12.2
Auto enabling APPROX_* function in the Oracle Database
With the releases of 12.1 and 12.2 of Oracle Database we have seen some new functions that perform approximate calculations. These include:
- APPROX_COUNT_DISTINCT
- APPROX_COUNT_DISTINCT_DETAIL
- APPROX_COUNT_DISTINCT_AGG
- APPROX_MEDIAN
- APPROX_PERCENTILE
- APPROX_PERCENTILE_DETAIL
- APPROX_PERCENTILE_AGG
These functions can be used when approximate answers can be used instead of the exact answer. Yes can have many scenarios for these and particularly as we move into the big data world, the ability to process our data quickly is slightly more important and exact numbers. For example, is there really a difference between 40% of our customers being of type X versus 41%. The real answer to this is, ‘It Depends!’, but for a lot of analytical and advanced analytical methods this difference doesn’t really make a difference.
There are various reports of performance improvement of anything from 6x to 50x with the response times of the queries that are using these functions, instead of using the more traditional functions.
If you are a BI or big data analyst and you have build lots of code and queries using the more traditional functions. But what if you now want to use the newer functions.
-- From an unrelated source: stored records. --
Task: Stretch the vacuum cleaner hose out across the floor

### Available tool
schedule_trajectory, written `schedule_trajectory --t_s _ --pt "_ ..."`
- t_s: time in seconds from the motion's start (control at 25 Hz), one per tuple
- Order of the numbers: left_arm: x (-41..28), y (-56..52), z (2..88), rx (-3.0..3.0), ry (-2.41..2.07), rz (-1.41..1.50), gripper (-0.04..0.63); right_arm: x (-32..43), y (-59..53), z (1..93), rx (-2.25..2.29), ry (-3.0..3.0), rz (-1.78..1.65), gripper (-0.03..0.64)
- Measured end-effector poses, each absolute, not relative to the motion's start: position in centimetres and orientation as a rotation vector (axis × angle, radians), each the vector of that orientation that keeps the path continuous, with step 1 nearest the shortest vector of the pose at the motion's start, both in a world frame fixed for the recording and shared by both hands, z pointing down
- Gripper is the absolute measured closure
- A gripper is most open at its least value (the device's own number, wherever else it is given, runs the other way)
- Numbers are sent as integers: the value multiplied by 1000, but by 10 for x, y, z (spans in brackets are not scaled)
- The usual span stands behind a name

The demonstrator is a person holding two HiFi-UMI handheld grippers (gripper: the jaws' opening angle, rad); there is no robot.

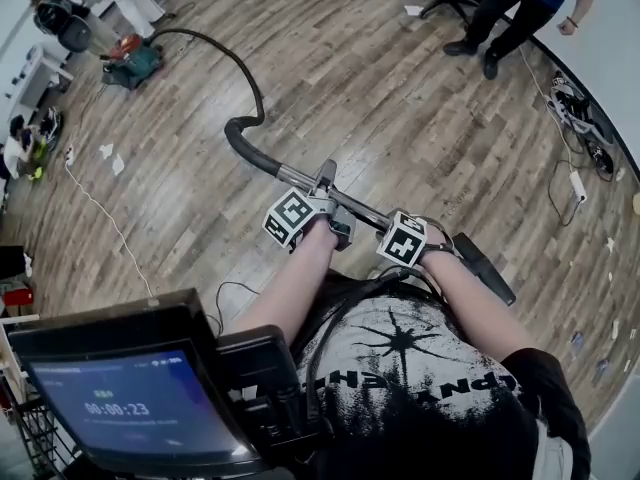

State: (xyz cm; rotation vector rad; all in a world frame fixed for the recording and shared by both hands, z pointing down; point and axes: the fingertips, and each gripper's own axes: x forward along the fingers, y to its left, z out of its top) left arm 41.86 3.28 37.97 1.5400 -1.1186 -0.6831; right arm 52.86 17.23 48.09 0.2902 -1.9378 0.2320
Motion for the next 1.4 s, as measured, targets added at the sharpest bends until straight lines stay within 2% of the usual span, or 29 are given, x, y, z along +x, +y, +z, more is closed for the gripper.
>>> schedule_trajectory --t_s 0.44,0.92,1.4 --pt "455 60 391 1553 -1074 -611 555 555 208 490 338 -1938 296 543" --pt "453 54 405 1561 -937 -556 555 538 214 496 445 -1868 376 541" --pt "479 66 406 1564 -893 -545 555 560 230 495 477 -1845 396 541"
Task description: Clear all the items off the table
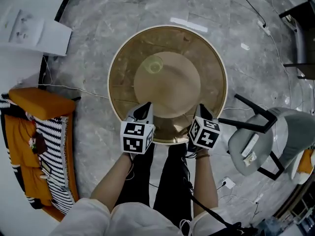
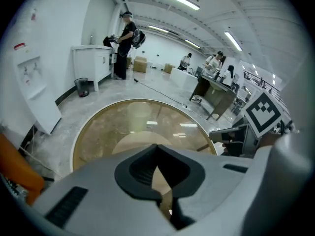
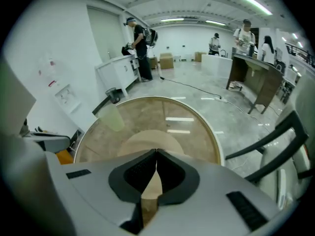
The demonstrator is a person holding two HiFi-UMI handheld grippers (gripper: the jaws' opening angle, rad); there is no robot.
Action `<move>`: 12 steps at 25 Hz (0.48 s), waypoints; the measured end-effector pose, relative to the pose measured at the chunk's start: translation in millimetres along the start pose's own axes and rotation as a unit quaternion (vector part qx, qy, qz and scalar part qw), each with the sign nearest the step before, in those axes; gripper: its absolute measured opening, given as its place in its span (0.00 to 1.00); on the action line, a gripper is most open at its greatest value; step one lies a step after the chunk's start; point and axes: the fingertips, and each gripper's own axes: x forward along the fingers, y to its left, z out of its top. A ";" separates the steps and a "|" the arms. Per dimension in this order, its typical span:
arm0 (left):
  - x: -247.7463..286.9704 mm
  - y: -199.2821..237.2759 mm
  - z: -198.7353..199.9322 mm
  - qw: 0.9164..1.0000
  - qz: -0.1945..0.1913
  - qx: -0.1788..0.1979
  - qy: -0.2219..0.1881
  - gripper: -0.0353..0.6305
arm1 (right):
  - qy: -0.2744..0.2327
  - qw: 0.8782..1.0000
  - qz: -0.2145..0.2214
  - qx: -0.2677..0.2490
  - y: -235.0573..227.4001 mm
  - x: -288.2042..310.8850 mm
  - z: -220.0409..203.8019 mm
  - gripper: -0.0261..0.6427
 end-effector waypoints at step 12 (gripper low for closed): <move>-26.2 113.1 -26.9 0.993 0.063 -0.100 -0.016 0.06 | -0.005 0.992 0.083 -0.090 124.8 55.5 54.3 0.16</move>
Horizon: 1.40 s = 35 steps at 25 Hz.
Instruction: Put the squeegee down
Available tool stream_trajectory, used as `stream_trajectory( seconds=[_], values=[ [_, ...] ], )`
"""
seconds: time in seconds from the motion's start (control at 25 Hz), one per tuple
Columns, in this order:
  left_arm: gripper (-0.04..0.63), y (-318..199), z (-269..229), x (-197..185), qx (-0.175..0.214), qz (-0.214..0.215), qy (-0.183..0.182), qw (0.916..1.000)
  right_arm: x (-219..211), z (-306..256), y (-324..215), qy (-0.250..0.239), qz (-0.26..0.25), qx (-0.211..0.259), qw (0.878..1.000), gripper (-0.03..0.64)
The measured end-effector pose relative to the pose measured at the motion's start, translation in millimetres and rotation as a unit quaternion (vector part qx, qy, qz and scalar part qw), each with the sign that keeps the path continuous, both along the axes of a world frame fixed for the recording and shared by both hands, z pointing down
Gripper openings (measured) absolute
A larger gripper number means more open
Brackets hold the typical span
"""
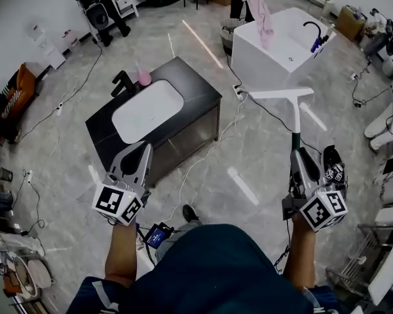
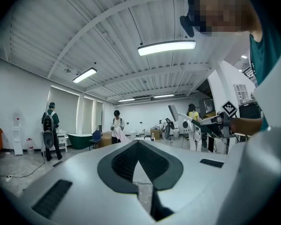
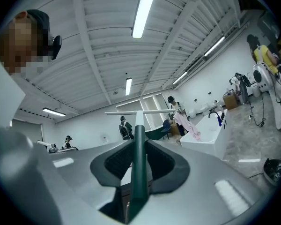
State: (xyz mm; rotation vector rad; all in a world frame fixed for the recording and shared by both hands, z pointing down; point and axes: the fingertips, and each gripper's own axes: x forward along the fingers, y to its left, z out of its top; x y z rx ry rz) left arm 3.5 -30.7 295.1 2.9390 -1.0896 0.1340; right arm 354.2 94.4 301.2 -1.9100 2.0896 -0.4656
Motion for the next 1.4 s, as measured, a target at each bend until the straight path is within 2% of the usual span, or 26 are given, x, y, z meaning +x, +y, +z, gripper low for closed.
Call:
stream_trajectory(
  seconds=[0.44, 0.76, 1.12, 1.4],
  values=[
    [0.005, -71.5, 5.1, -36.6, -0.006, 0.033, 0.008, 0.9994, -44.2, -9.6, -58.4, 0.008, 0.033, -0.001, 0.999, 0.103],
    [0.005, -105.8, 8.2, -81.5, 0.001, 0.031, 0.02, 0.9993, -87.1, -17.2, -104.8, 0.021, 0.025, 0.008, 0.999, 0.103],
    [0.005, -117.2, 11.1, -126.8, -0.004, -0.016, 0.033, 0.9993, -121.3, -32.1, -155.4, 0.04, -0.026, 0.012, 0.999, 0.103],
    [0.005, -138.7, 17.8, -151.2, -0.002, -0.085, 0.023, 0.9961, -123.8, -25.4, -227.0, 0.043, -0.083, 0.015, 0.996, 0.103]
  ],
)
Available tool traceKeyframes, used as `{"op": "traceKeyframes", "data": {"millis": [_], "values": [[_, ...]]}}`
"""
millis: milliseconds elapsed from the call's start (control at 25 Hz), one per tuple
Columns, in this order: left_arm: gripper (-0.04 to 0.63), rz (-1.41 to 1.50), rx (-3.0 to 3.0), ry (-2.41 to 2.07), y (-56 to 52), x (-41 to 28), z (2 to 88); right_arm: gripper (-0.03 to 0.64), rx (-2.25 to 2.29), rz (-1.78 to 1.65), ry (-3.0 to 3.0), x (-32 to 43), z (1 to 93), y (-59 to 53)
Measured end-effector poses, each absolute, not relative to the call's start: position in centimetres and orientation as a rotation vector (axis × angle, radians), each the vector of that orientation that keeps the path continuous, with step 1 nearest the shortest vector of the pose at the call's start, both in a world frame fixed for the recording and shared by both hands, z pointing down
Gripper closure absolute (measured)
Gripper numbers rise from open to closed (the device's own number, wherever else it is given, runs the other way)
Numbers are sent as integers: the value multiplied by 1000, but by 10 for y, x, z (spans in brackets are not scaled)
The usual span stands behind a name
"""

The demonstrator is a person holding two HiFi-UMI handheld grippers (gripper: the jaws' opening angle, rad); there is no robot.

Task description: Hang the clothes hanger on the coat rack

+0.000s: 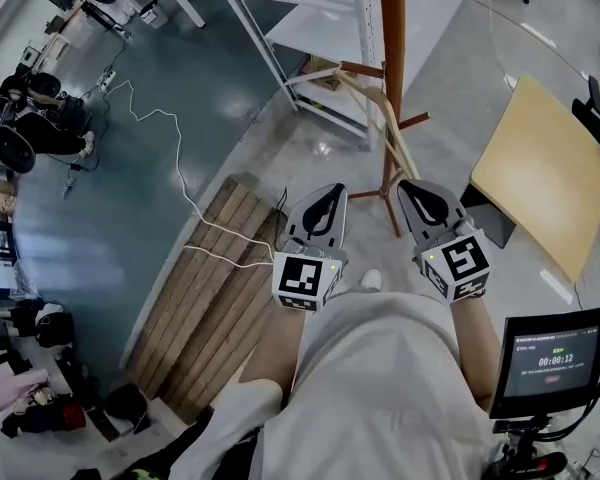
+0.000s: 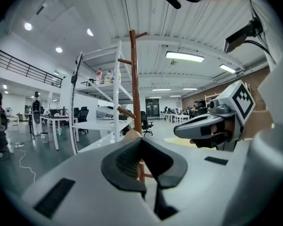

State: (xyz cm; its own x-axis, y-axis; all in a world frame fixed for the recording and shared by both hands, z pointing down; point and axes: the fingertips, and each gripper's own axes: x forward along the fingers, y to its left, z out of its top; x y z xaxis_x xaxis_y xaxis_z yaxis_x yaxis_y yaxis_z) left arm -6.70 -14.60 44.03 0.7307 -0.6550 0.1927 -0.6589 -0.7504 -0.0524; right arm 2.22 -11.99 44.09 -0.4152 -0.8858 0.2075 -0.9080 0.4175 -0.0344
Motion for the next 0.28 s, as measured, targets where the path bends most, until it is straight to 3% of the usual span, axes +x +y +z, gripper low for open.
{"op": "traceKeyframes", "data": {"millis": [280], "values": [[589,405,2963,-1047,-150,-57,449,604,1612,223,-2502,26,444,-129]]}}
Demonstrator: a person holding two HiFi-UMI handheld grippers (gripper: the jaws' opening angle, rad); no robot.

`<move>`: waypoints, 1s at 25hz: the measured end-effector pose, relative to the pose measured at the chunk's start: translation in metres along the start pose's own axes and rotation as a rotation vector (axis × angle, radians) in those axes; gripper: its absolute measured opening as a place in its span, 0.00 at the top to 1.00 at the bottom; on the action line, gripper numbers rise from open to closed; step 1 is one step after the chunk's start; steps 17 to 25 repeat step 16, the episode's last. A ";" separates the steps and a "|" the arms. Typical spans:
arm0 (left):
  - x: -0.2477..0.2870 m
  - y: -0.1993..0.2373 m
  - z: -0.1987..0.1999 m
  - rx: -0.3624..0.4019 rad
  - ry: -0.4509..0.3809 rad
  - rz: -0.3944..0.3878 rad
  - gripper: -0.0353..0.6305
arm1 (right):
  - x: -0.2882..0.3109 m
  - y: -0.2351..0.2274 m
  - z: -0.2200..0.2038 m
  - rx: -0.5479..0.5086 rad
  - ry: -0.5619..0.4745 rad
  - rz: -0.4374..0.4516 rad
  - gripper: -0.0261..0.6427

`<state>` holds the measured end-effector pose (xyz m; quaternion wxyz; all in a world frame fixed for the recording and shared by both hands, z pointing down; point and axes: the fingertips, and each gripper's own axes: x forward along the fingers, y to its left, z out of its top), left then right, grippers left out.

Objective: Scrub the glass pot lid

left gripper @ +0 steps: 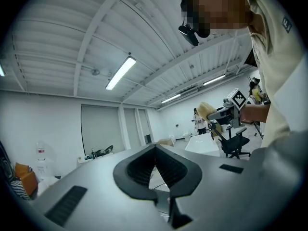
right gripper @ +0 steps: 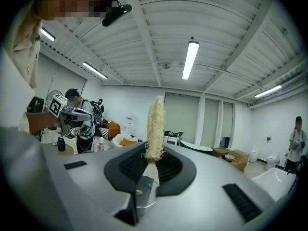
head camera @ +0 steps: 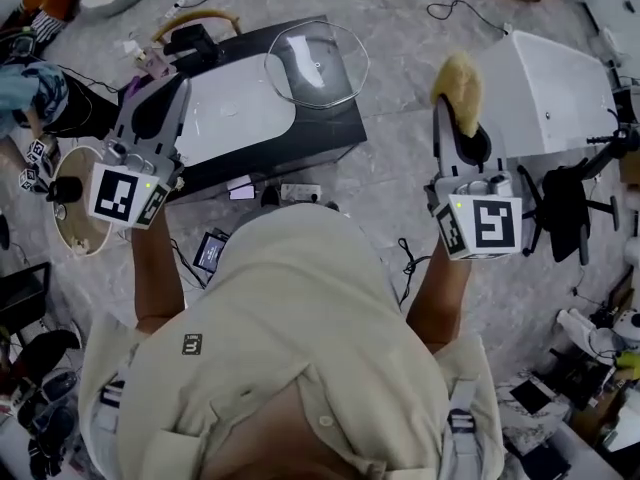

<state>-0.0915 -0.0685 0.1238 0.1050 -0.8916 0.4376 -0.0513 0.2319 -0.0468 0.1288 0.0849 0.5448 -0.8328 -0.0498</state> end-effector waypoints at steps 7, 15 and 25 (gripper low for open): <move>0.000 -0.008 -0.003 -0.012 0.011 -0.026 0.92 | -0.007 -0.003 -0.006 0.022 0.012 -0.017 0.89; -0.004 -0.009 0.003 -0.014 -0.001 -0.054 0.92 | -0.009 0.006 0.001 0.023 0.022 -0.028 0.89; -0.005 -0.009 0.003 -0.015 -0.001 -0.056 0.92 | -0.009 0.008 0.002 0.023 0.024 -0.029 0.89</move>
Does this mean you have go and modify all the code you have written over the years? you can imagine getting approval to do this!
The simple answer to this question is ‘No’. No you don’t have to change any code, but with some parameter changes for the DB or your session you can tell the database to automatically switch from using the traditional functions (count, etc) to the newer more optimised and significantly faster APPROX_* functions.
So how can you do this magic?
First let us see what the current settings values are:
SELECT name, value FROM v$ses_optimizer_env WHERE sid = sys_context('USERENV','SID') AND name like '%approx%';
Now let us run a query to test what happens using the default settings (on a table I have with 10,500 records).
set auto trace on select count(distinct cust_id) from test_inmemory; COUNT(DISTINCTCUST_ID) ---------------------- 1500 Execution Plan ---------------------------------------------------------- Plan hash value: 2131129625 -------------------------------------------------------------------------------------- | Id | Operation | Name | Rows | Bytes | Cost (%CPU)| Time | -------------------------------------------------------------------------------------- | 0 | SELECT STATEMENT | | 1 | 13 | 70 (2)| 00:00:01 | | 1 | SORT AGGREGATE | | 1 | 13 | | | | 2 | VIEW | VW_DAG_0 | 1500 | 19500 | 70 (2)| 00:00:01 | | 3 | HASH GROUP BY | | 1500 | 7500 | 70 (2)| 00:00:01 | | 4 | TABLE ACCESS FULL| TEST_INMEMORY | 10500 | 52500 | 69 (0)| 00:00:01 | --------------------------------------------------------------------------------------
Let us now set the automatic usage of the APPROX_* function.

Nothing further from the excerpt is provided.